O abandonado Porto de Rei 

Presentemente chamam-me Sado e pelas minhas águas já proporcionei agradáveis viagens, até 70 quilómetros para montante de barcos que transportavam mercadorias ou pessoas umas mais importantes e outras nem por isso. Porém, olhava para todas elas de igual maneira.

Para as receber no meu cais designado por Porto de Rei, cinco léguas acima de Alcácer do Sal, os homens construíram umas escadarias adossadas ao mesmo bem como uma casa apalaçada de dois pisos onde não faltava sequer um amplo pátio com portal brasonado e cantaria habilmente aparelhada.

Outras casas foram igualmente construídas de forma que aquele lugar, a julgar pelo que podemos ainda observar, deveria ter tido muito movimento de pessoas e mercadorias.

Certo dia apareceu por estas bandas o fumegante e mal cheiroso caminho-de-ferro e as pessoas deixaram de utilizar as minhas águas que funcionavam como uma estrada fluvial, trocando os meus serviços por aquela malfadada novidade.

Foi o princípio do fim! As casas deixaram de ter manutenção, as pessoas foram embora, as silvas e canaviais atacaram-me em força e neste bonito dia de sábado quando recebi a visita de um amigo senti-me envergonhado, por já estar tão afastado daquele cais onde outrora desembarcaram até nobres damas e cavalheiros que dali seguiam para o Palácio de Vila Viçosa.

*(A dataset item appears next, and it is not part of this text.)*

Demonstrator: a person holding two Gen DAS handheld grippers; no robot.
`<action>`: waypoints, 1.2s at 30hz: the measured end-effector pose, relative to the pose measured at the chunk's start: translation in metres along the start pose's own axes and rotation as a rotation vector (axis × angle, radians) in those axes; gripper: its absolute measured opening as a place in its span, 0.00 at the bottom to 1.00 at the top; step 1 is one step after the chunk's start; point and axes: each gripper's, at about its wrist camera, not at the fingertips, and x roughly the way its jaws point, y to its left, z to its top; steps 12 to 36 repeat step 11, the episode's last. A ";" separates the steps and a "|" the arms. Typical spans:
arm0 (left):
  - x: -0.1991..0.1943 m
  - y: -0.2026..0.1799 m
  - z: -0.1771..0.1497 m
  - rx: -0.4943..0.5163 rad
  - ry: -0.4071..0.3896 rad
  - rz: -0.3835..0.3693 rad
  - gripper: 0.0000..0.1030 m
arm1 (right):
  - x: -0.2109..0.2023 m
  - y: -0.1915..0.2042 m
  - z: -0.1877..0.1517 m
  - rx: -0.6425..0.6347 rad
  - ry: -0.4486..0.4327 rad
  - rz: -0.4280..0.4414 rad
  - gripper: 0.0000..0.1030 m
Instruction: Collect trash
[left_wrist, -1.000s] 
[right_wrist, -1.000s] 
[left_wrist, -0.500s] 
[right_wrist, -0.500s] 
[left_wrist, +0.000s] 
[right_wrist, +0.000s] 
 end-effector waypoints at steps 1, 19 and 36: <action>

Já há muito tempo que não recebia a visita de um amigo e o que resta de mim, agora quase sem forças, ainda deu para fazer adeus lá de longe, enquanto ele observava curioso as decrépitas construções que um dia também foram jovens e belas como eu.

É assim a vida, quando somos jovens todos se servem de nós, quando atingimos o Inverno da vida, abandonam-nos à nossa sorte. Valham-nos os verdadeiros amigos que de vez em quando nos visitam e se lembram de nós, partilhando com outros os nossos momentos de pujança.